Report back every line from the entries below in which the word "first" occurs.

Data excerpts section start

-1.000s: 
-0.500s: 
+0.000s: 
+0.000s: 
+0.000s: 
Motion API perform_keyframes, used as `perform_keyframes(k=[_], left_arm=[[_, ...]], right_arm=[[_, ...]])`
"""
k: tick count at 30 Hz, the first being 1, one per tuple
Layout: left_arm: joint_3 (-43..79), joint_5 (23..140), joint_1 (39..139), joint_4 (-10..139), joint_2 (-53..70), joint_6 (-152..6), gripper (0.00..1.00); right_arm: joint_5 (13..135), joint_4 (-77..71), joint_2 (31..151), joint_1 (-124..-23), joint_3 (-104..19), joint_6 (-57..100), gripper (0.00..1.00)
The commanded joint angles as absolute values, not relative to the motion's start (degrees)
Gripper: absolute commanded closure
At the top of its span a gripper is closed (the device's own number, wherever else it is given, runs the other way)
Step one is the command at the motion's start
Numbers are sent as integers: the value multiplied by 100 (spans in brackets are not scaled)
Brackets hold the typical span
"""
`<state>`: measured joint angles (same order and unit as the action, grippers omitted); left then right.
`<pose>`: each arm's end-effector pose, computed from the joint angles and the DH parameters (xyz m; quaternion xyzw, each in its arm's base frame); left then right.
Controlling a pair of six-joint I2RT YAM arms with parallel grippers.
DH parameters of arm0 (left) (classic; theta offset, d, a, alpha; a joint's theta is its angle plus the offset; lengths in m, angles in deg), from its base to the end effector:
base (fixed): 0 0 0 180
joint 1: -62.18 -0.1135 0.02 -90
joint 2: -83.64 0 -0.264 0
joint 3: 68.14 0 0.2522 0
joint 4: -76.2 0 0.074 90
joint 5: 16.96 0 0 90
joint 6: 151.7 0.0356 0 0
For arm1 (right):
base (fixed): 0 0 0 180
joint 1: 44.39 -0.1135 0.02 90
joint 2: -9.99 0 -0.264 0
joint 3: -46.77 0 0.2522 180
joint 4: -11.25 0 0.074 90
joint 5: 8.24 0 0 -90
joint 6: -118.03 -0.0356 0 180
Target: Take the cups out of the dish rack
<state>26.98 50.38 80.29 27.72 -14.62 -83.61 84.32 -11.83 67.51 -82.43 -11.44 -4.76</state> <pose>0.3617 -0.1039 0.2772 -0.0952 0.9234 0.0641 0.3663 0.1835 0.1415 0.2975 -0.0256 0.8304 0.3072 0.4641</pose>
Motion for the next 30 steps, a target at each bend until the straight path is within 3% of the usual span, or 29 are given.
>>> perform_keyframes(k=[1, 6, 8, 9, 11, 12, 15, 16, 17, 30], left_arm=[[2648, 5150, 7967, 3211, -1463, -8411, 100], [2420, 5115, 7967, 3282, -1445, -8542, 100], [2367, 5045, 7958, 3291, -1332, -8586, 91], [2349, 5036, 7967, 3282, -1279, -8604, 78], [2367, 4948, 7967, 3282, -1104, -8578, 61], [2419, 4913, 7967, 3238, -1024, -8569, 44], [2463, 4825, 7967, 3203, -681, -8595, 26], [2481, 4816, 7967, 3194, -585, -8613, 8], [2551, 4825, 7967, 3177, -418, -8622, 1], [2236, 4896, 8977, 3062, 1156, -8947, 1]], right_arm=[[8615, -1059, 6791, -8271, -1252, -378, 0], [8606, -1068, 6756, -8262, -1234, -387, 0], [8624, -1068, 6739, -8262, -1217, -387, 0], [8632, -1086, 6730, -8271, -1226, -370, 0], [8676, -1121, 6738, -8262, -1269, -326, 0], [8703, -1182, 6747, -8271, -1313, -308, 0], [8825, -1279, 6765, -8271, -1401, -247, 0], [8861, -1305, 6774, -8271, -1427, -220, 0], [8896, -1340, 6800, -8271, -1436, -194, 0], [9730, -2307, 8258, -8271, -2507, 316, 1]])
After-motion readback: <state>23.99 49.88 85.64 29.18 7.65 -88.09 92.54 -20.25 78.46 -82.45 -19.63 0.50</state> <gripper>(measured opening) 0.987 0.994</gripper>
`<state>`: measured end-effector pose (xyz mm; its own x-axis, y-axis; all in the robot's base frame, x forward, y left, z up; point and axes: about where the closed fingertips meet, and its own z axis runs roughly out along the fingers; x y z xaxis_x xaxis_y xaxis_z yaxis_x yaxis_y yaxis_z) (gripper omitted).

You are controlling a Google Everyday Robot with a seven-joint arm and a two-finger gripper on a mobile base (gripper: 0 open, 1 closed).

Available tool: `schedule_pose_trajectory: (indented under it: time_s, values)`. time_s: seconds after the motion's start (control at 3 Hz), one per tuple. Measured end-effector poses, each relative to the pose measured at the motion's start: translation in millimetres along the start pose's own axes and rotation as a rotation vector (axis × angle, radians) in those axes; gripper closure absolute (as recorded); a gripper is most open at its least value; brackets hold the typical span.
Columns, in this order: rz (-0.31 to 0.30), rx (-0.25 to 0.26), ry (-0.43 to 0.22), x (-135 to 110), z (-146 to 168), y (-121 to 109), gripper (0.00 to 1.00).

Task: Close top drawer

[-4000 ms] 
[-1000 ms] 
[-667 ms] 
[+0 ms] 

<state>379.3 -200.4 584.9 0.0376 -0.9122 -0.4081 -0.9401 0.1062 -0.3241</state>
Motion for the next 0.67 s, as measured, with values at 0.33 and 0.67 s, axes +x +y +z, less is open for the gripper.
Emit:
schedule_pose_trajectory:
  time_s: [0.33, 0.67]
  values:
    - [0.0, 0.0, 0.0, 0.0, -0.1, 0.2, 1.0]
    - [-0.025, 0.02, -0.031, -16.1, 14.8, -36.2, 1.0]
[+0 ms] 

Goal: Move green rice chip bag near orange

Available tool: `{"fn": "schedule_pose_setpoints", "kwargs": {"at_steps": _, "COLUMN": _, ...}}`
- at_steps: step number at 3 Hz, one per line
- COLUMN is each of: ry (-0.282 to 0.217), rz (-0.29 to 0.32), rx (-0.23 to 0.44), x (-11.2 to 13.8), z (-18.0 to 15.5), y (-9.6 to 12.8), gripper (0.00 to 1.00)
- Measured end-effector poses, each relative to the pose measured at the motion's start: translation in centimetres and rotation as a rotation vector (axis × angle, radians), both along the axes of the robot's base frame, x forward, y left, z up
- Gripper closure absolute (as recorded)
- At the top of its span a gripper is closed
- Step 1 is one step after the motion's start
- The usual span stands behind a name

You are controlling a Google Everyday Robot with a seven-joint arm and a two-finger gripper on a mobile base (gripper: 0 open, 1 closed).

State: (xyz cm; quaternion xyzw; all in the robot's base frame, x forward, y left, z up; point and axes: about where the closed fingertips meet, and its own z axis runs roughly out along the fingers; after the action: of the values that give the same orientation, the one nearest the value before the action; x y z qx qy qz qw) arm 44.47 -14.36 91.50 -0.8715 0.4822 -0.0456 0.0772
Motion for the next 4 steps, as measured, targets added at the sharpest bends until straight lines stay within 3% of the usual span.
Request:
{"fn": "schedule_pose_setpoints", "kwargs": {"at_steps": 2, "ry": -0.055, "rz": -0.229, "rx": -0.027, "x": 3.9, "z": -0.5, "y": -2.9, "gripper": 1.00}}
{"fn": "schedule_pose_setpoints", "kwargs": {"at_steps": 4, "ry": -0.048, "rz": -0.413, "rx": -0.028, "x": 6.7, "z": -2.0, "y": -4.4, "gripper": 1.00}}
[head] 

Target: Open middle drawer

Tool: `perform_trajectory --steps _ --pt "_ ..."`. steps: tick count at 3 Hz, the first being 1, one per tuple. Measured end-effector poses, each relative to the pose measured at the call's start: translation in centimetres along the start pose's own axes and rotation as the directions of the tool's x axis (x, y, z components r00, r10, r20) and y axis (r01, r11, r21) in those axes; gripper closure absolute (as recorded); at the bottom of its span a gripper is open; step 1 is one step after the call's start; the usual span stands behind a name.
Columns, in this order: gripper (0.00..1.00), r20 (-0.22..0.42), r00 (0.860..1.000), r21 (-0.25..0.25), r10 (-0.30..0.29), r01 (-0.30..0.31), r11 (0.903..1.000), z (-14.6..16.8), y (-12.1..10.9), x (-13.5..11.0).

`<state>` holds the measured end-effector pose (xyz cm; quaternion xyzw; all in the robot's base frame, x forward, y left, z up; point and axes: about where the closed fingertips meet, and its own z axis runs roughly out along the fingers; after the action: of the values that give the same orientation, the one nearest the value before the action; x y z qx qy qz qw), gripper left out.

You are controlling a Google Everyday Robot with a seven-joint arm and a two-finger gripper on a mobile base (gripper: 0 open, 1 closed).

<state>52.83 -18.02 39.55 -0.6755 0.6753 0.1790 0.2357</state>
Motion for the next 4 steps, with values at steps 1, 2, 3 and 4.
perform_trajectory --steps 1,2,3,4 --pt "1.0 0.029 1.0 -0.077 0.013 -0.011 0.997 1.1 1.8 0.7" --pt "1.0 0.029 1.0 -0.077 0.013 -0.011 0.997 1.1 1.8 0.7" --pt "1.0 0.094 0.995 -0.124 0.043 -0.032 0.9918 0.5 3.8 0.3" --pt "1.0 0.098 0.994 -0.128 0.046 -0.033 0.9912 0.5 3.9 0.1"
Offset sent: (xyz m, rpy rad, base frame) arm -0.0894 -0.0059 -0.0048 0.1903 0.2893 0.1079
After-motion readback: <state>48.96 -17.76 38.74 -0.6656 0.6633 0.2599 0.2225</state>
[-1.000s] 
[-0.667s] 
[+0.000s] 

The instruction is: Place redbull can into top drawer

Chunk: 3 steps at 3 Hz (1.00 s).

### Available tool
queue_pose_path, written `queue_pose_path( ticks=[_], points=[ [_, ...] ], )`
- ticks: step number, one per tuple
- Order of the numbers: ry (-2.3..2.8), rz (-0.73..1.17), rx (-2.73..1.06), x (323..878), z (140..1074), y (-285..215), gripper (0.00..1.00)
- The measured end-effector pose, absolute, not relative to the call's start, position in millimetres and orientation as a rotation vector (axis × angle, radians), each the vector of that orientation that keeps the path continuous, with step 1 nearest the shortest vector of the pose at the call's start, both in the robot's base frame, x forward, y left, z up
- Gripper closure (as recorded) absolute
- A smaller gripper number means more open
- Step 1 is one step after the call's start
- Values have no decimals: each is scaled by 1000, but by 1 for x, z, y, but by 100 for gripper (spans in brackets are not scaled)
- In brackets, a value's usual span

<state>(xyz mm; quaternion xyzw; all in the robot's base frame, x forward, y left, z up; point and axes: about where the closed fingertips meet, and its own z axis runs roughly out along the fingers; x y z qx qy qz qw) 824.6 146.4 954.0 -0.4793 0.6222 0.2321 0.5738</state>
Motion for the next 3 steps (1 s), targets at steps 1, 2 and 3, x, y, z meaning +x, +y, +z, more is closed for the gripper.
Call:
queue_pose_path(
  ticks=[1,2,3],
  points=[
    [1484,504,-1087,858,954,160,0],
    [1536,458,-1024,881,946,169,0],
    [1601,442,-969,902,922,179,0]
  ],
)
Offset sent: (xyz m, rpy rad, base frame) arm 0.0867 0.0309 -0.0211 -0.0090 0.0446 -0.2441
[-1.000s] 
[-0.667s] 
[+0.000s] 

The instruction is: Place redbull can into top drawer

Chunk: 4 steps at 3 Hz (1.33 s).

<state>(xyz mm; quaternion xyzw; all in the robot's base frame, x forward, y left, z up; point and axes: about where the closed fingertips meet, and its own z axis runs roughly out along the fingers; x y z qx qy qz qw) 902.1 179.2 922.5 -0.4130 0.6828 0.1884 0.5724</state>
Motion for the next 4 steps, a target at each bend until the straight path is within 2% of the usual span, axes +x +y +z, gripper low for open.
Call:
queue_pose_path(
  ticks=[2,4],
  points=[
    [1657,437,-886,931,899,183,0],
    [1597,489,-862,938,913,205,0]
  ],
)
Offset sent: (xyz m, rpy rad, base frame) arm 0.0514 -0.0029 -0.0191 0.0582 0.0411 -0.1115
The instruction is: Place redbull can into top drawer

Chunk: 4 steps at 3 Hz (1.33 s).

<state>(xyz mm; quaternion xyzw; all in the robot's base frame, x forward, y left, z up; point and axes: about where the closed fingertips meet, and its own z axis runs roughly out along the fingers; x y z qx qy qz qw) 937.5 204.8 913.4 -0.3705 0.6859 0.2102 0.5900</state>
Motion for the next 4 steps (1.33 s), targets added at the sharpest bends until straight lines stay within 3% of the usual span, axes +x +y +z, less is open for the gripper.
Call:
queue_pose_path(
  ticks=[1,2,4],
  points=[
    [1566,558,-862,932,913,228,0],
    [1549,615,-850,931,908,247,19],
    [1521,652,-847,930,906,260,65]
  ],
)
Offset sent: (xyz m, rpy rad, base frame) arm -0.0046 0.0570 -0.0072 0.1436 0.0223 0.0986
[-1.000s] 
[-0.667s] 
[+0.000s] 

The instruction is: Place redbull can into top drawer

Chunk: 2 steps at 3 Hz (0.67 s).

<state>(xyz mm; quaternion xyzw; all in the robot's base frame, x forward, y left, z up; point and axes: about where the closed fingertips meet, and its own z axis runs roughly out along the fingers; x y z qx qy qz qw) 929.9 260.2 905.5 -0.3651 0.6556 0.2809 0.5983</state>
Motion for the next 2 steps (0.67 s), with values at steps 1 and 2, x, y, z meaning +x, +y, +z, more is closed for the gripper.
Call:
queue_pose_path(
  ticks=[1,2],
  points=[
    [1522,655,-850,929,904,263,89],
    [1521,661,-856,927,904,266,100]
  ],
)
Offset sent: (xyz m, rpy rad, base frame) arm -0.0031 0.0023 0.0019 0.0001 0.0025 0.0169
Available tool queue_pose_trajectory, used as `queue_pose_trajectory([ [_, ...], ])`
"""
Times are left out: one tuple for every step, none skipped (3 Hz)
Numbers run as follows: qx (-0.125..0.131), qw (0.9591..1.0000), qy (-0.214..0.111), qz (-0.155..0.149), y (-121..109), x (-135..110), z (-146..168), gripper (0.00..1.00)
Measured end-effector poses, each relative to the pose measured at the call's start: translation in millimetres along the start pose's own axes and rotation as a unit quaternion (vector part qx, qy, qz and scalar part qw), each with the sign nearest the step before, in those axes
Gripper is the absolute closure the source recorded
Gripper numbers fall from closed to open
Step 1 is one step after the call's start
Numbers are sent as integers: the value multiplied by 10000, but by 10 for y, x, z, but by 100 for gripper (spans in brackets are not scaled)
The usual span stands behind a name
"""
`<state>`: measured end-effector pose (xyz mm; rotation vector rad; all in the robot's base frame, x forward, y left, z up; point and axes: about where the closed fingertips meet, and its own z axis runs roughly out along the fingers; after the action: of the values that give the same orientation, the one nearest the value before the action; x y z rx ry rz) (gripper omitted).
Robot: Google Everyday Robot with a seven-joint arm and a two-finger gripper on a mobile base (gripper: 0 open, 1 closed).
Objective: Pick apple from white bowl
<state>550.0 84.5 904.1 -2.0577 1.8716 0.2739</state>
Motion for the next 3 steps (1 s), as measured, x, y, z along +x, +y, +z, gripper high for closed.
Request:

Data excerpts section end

_Written solution:_
k: tick count at 30 Hz, the first being 1, one per tuple
Tool: `perform_trajectory --steps _ --pt "_ ..."`. steps: tick count at 3 Hz, the first being 1, one per tuple. Measured end-effector poses, each relative to the pose measured at the call's start: translation in centimetres along the start pose's own axes and rotation as the directions of the tool's x axis (x, y, z components r00, r10, r20) and y axis (r01, r11, r21) in those axes; gripper closure absolute (as recorded); at the bottom of its span a gripper is open; step 1 is one step after the call's start; the usual span stands behind a name.

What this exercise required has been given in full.